Sterling and Love-Patterson both said treating the casualties of domestic abuse—whether physical, emotional, sexual or financial—won’t solve the problem. Only a comprehensive approach that helps prevent the abuse will. Problem is, there just aren’t enough resources dedicated to doing that.
“Until we really focus on offenders changing their behavior, the community problem doesn’t change,” Sterling told me. “It only changes for one person.” Both women have Batterer Intervention and Prevention Programs affiliated with their organizations—something the courts assign offenders to complete. The Family Place serviced 419 men and 80 women in the program in 2021, compared to 396 men and 81 women in 2020.
“Helping these offenders reclaim their self worth and opportunity to thrive is also important—since hurt people hurt people,” said Sterling. “Offenders and batterers have been battered themselves and not all programs believe in rehabilitation or service men at all. We have a holistic approach and know you can’t just shelter victims—you have to solve the problem long-term.”
Helping offenders reclaim their self worth and opportunity to thrive is also important—since hurt people hurt people. Offenders and batterers have been battered themselves and not all programs believe in rehabilitation or service men at all.Mimi Sterling
The largest family violence center in Texas is in the testing phase of an “anger hotline” where people can get peer coaching when in distress. Any full-fledged “Men’s Hotline” would be a first in the United States. Other countries—like the United Kingdom and Israel—already have designated call centers for male victims and potential abusers. It was a revolutionary idea that seems to be working.

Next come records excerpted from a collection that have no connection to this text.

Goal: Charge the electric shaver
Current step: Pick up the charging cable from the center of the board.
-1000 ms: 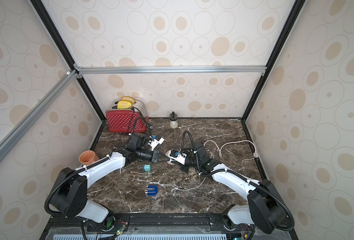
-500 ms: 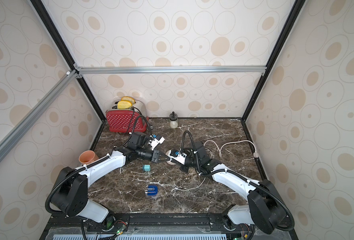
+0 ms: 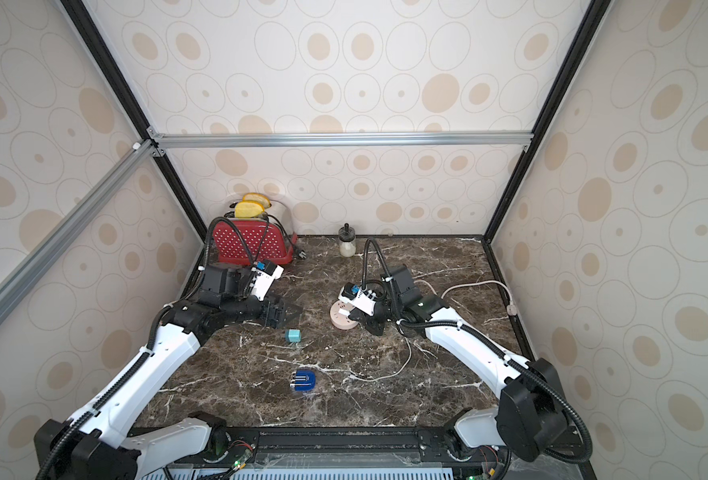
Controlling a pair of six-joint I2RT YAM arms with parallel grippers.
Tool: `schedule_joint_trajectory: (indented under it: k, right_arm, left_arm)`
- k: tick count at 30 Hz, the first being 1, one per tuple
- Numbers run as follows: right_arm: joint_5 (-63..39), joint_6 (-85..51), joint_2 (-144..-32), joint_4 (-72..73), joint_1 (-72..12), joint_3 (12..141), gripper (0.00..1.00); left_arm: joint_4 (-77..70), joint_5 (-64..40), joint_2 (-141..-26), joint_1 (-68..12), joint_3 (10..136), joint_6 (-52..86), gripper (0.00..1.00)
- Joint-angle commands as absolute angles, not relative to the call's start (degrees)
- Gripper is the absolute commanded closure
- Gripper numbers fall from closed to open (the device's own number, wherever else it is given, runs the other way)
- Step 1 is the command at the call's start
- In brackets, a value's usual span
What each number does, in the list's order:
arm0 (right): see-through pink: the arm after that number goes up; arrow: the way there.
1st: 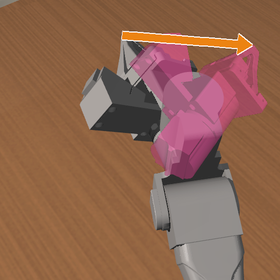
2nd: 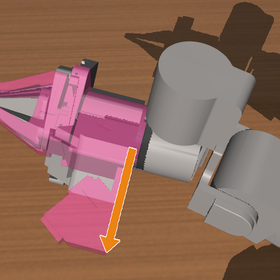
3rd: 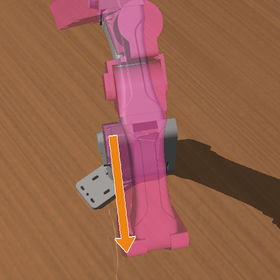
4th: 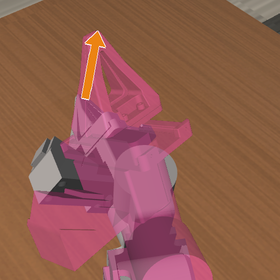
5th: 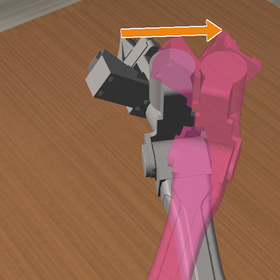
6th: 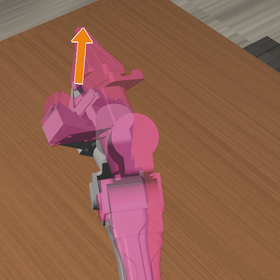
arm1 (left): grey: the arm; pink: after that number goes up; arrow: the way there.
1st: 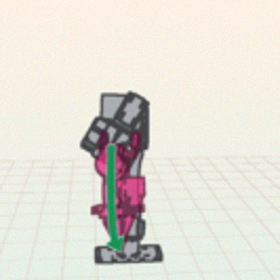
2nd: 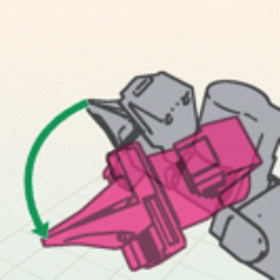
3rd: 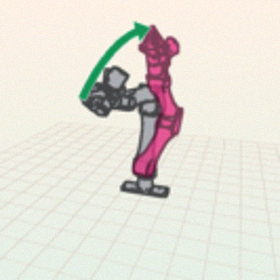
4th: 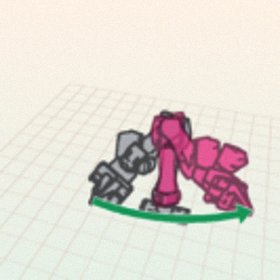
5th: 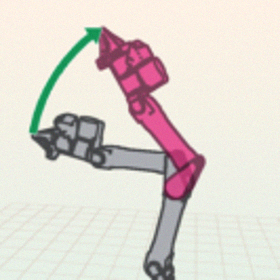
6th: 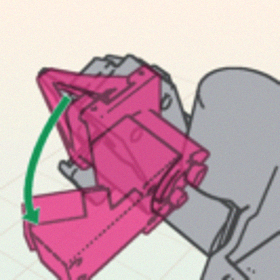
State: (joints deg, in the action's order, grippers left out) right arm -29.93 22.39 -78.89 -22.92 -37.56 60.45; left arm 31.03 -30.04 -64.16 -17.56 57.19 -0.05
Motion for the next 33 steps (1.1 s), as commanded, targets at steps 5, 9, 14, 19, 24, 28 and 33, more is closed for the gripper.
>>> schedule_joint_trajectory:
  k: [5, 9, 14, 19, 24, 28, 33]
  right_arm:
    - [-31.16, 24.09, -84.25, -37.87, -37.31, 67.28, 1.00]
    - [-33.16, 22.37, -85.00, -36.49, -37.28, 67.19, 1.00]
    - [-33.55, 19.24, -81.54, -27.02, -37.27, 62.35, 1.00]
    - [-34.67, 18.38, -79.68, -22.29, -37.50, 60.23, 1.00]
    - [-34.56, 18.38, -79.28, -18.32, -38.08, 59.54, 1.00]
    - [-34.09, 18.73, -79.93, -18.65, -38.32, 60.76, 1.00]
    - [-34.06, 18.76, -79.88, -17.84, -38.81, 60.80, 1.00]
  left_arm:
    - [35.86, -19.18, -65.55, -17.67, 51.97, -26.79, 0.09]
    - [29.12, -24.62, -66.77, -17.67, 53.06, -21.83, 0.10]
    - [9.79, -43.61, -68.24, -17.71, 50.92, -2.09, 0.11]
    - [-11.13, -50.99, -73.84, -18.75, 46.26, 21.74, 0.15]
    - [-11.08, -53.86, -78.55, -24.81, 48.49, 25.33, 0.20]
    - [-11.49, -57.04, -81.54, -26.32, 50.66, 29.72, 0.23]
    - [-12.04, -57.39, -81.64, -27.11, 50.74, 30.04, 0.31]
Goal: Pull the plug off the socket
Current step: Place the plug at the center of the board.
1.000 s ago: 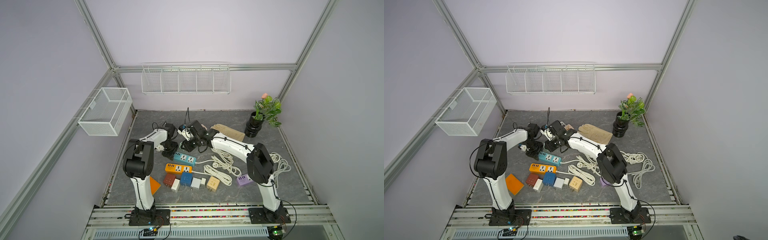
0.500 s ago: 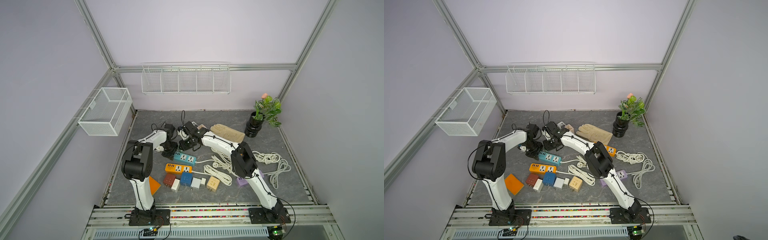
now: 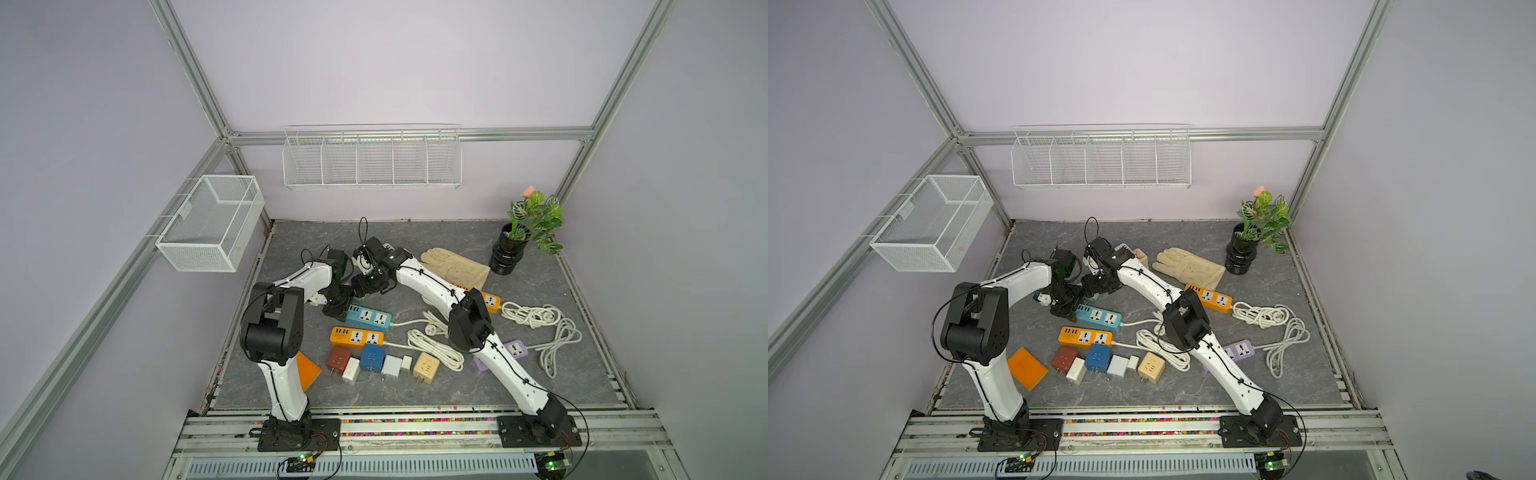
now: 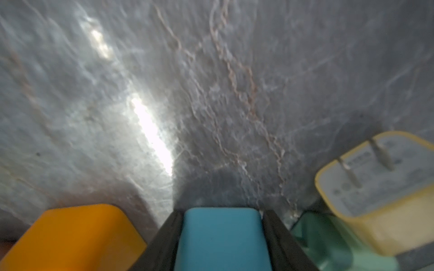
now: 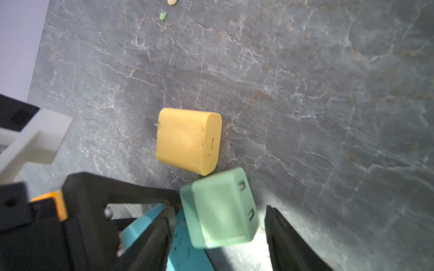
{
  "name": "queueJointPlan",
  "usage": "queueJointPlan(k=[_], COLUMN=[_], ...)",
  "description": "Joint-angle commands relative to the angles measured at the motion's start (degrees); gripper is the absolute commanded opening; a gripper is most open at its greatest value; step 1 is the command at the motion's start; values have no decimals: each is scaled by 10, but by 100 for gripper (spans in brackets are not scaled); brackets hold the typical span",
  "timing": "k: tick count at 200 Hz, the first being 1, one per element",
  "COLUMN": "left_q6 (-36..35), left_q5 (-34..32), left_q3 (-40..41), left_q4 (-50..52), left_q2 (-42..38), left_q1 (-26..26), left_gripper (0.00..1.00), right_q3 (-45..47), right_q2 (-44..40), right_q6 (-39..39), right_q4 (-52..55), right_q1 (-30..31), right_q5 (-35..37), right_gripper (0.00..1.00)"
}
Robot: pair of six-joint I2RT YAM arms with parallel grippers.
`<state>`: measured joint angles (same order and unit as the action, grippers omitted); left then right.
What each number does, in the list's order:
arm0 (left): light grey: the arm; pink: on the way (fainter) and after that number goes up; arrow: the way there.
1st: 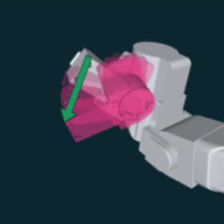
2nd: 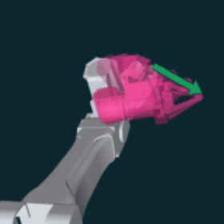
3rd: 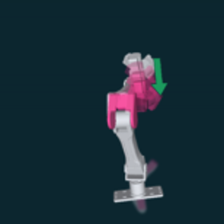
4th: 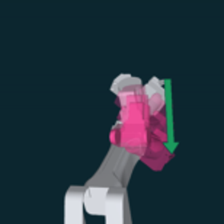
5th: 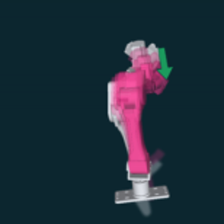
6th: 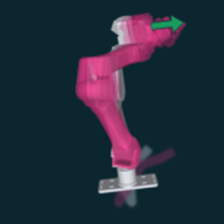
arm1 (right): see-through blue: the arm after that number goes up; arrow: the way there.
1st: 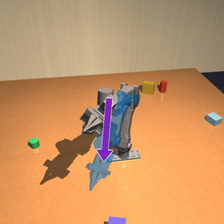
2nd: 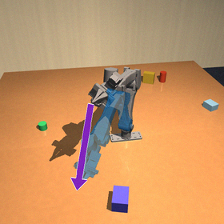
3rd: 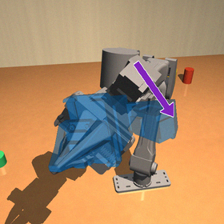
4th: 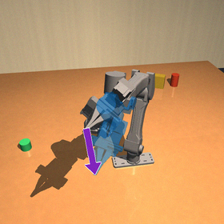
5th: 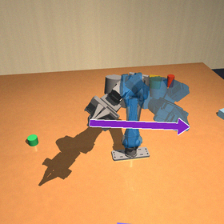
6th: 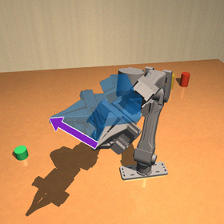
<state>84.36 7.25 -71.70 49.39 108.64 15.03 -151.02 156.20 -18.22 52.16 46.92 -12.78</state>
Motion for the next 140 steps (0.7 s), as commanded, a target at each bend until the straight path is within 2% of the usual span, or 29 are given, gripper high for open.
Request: queueJointPlan(k=[1,38,70,102,140], left_q6=[3,5,6,4,-6], left_q5=[10,16,18,25,17], left_q3=[11,9,8,4,-18], left_q4=[-4,-10,-15,-21,-9], left_q2=[-9,-8,-12,-14,-18], left_q1=[9,9,10,11,13], left_gripper=[4,14,31,56,74], right_q3=[-23,-22,14,183,394], right_q2=[-10,-42,-92,-197,-336], right_q6=[9,32,69,121,164], right_q4=[46,55,61,-9,-98], right_q1=[12,11,12,9,-4], right_q5=[1,41,94,128,153], right_gripper=[77,80,81,84,86])
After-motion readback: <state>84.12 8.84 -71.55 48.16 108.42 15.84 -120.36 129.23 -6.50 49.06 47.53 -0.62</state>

“We started this 12 years ago because I thought we have to find a new way. Men will seek help if we offer services that take into consideration their difficulties,” said Malka Genachovski, an Israeli social worker, lecturer, facilitator and therapist who serves as the director of the Women’s International Zionist Organization’s (WIZO) center for preventing domestic violence. “They are afraid to be judged, that someone will report them to the police and the police will take them to prison. First, we have to change the conversation about violence and then we need to change the social outlook on it.”

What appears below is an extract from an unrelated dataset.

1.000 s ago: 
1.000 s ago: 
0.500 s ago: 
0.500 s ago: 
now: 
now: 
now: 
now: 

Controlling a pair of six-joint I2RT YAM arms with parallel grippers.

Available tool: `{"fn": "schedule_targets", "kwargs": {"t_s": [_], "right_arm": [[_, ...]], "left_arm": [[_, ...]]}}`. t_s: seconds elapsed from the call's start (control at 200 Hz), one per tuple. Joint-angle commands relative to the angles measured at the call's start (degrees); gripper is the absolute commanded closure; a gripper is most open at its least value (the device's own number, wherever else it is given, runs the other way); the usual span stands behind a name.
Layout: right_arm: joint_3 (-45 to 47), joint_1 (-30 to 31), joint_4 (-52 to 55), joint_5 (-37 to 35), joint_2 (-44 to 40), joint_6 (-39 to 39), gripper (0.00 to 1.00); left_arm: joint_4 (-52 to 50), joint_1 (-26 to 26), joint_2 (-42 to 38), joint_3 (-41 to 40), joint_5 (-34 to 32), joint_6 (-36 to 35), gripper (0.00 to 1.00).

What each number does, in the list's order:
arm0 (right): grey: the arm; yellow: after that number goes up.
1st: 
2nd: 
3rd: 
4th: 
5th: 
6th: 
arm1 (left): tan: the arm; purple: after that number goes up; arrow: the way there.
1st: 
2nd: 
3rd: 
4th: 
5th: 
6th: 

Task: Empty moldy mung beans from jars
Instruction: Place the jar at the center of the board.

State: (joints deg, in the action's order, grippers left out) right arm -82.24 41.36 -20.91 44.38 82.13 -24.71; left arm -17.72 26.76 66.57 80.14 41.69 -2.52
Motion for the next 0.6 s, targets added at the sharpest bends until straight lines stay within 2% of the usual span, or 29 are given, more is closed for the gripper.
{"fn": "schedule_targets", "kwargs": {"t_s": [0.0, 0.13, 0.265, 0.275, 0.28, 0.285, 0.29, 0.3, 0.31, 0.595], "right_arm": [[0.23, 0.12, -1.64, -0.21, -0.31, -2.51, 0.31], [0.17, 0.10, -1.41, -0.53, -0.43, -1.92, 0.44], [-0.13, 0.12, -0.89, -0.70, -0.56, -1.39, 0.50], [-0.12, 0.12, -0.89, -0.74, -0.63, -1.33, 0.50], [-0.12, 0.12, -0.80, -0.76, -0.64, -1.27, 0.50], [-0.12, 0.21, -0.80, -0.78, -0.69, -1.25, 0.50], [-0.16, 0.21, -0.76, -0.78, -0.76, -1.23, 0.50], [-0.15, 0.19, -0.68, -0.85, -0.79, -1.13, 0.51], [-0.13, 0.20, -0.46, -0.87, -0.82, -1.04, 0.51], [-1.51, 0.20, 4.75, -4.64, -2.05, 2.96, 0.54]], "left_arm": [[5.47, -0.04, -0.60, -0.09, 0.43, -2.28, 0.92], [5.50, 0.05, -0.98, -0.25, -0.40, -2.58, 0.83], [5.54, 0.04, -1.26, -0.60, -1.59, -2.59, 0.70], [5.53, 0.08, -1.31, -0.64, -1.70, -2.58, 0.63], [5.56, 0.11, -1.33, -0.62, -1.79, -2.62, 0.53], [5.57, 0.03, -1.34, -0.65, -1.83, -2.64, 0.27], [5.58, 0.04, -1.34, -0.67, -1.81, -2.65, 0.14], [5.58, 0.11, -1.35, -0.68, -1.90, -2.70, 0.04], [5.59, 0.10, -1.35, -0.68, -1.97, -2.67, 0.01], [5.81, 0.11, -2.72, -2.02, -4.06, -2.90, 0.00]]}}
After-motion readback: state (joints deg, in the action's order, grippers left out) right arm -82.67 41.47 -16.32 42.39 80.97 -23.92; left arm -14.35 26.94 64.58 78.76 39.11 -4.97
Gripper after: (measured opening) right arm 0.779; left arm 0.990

The men’s hotline for victims or potential abusers started without a budget and is run by male peer volunteers, not professional social workers. Six years ago, WIZO saw the program’s promise and reached out to its office in New York for a donation that allowed for an expansion of services in Israel. The hotline is now being supported by WIZO NY.
“We saw in the past year an increase of 400 percent in callers,” Avi Mor, the therapist and counselor who runs WIZO’s Men’s Hotline, told me. “They reach out right before an angry outburst or call to talk about a past relationship. They ask: Is this abuse or not abuse? They want to understand the situation and get guidance. “
In one case, a 22-year-old man called the hotline and asked for advice on how to navigate his current breakup. He often followed his girlfriend around and called her constantly to check up on her whereabouts. Then, his girlfriend wanted to break up, and he was nervous to walk into the apartment and lose his temper with her. Through the hotline intervention, the caller began to successfully understand that his actions are unacceptable and he gained tools and skills on how to help himself step out of these abusive tendencies.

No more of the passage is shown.